Nihon M&A Center Holdings Inc. announced changes in its Board of Directors, effective June 26, 2025. The changes include the appointment of Noritaka Kobayashi and Mizuho Abe as new outside directors, while Takamaro Naraki and Naoki Takeuchi will assume new roles within the company. These changes are expected to bring fresh perspectives and strengthen the company’s governance, potentially impacting its strategic direction and stakeholder relations.
The most recent analyst rating on (JP:2127) stock is a Sell with a Yen500.00 price target. To see the full list of analyst forecasts on Nihon M&A Center stock, see the JP:2127 Stock Forecast page.

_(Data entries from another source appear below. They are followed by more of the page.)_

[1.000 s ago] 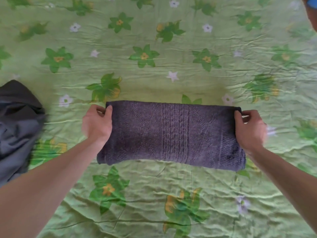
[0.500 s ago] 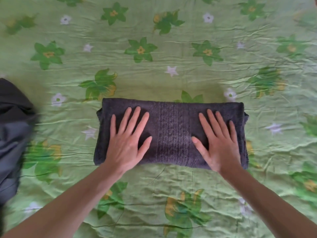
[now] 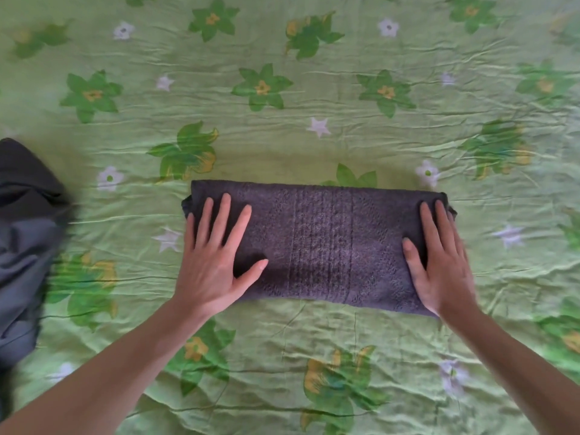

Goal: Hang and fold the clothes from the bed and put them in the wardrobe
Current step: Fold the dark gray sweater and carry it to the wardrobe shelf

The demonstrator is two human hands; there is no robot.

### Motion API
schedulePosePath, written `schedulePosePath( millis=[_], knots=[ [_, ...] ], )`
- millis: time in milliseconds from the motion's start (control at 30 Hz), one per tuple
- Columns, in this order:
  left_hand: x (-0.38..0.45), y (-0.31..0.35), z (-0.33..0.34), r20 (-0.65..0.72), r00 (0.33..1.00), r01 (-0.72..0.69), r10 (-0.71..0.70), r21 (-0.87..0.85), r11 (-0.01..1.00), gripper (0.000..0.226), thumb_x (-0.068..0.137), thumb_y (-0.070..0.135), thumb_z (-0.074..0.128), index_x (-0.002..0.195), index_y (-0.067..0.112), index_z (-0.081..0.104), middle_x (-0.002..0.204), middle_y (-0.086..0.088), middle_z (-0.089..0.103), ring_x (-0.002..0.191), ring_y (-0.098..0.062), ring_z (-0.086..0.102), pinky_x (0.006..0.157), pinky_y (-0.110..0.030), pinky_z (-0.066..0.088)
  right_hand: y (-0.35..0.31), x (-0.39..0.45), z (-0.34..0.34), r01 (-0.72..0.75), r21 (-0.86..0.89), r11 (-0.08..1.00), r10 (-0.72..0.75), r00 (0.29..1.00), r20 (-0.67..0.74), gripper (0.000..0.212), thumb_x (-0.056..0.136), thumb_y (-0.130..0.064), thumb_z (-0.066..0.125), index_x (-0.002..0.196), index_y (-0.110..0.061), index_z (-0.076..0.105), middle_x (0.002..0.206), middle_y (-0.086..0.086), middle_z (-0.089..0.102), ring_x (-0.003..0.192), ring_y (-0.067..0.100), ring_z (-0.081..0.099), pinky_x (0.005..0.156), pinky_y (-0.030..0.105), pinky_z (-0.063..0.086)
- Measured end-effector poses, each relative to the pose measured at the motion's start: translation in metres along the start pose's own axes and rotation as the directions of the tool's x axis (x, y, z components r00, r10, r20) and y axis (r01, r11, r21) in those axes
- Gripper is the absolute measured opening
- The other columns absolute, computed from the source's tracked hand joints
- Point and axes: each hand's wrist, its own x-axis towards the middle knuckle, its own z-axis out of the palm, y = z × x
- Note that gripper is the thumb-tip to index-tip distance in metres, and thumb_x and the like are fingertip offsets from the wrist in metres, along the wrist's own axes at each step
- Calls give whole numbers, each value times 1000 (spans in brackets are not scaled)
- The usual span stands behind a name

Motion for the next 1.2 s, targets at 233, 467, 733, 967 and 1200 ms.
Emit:
schedulePosePath(
  millis=[233, 467, 733, 967, 1200],
  knots=[
    [14, 6, -9, 58, 998, -18, 15, 54, 998, 91, 95, 70, 41, 167, 18, 23, 174, -21, 10, 160, -42, 10, 130, -58, 7, 1, 3, -1, -9, 155, 988, 6, 1000, 19, 71, 104, -60, 32, 166, -32, 12, 175, -2, 3, 161, 22, 3, 129, 43, 12],
    [16, 98, -11, -59, 979, -202, 196, -134, 970, 67, 109, 52, 32, 167, 21, 23, 175, -9, 14, 163, -29, 9, 130, -55, 11, -20, -13, -18, -532, 498, 685, 564, 820, 102, 106, 82, -63, 76, 162, -24, 19, 158, 7, 32, 142, 29, 42, 116, 51, 39],
    [19, 118, 1, 100, 961, -256, 258, -37, 966, 64, 110, 49, 22, 169, 25, 12, 176, -9, 5, 162, -33, 5, 129, -57, 14, -23, 0, -45, -583, 665, 466, 489, 796, 356, 49, 84, -31, 86, 124, -17, 61, 116, 4, 72, 100, 22, 72, 84, 38, 57],
    [6, 137, -57, 41, 999, 40, -9, -841, 539, 43, 112, 31, 46, 153, 20, 51, 150, 7, 58, 139, -5, 51, 116, -34, 43, -103, -20, -102, -287, 439, 852, 249, 958, 143, 44, 98, -38, 66, 128, -21, 40, 92, 2, 65, 88, 35, 66, 78, 48, 55],
    [16, 115, -130, 424, 891, 395, -163, -900, -185, 80, 93, 73, 51, 155, 24, 43, 146, 5, 61, 130, -11, 62, 106, -38, 53, -196, -39, -118, -43, 599, 800, -106, 972, 211, 49, 99, -41, 65, 141, -37, 39, 98, -36, 65, 96, -3, 67, 76, 14, 53]
  ],
)
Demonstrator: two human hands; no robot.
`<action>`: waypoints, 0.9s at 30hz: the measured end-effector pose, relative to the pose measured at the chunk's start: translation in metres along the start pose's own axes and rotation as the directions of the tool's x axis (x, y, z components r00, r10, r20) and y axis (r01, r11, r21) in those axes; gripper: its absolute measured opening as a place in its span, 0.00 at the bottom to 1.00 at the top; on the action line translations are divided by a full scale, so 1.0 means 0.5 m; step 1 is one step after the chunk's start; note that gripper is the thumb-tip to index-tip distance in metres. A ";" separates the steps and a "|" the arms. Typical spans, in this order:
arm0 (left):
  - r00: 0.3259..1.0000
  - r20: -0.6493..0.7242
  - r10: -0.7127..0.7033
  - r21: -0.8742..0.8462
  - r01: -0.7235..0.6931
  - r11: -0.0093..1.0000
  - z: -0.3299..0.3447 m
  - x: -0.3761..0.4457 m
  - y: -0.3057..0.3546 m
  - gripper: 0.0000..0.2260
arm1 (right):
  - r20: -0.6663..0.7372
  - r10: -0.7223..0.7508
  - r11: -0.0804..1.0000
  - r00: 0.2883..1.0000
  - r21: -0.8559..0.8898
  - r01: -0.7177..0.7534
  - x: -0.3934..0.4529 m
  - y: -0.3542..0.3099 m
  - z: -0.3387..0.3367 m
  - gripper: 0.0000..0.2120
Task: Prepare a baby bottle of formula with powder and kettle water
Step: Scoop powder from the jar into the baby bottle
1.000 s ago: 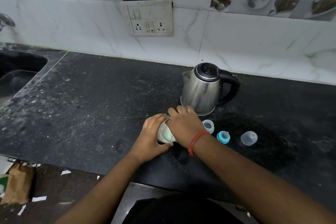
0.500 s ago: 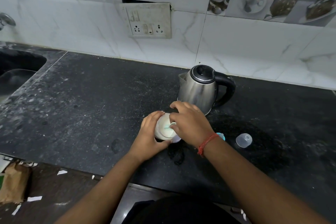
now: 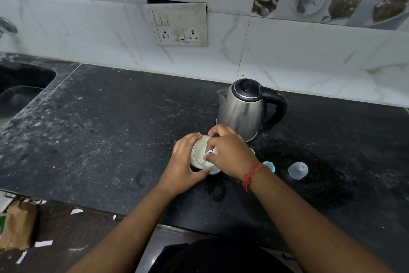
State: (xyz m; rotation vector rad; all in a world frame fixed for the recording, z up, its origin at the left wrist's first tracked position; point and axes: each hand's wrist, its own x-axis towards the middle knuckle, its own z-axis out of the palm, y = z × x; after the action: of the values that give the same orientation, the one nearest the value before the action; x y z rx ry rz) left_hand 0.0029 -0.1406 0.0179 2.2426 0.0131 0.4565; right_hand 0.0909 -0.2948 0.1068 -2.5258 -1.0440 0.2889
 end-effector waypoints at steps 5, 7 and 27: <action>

Nihon M&A Center Holdings Inc. reported its consolidated financial results for the fiscal year ending March 31, 2025, showing a slight decrease in net sales by 0.1% to ¥44,077 million. Despite this, the company achieved a 4.0% increase in operating profit and a 2.1% rise in profit attributable to owners of the parent. The company also announced an increase in annual dividends per share to ¥29, including a special dividend, reflecting a commitment to shareholder returns. The financial results indicate stable growth in profitability and a strong financial position, with a notable increase in net assets and cash flows from operating activities. The announcement suggests a positive outlook for the company’s operations and its ability to deliver value to stakeholders.
Nihon M&A Center Holdings Inc. announced the establishment of a new Chief Public Affairs Officer (CPAO) position to strengthen its role as a leader in the M&A intermediary industry. This move aims to enhance collaboration with industry, academia, and government, contributing to the industry’s healthy development and overall value enhancement. The company also made several changes to the directors and officers of its subsidiary, Nihon M&A Center Inc., reflecting a strategic focus on aligning leadership roles with its management priorities.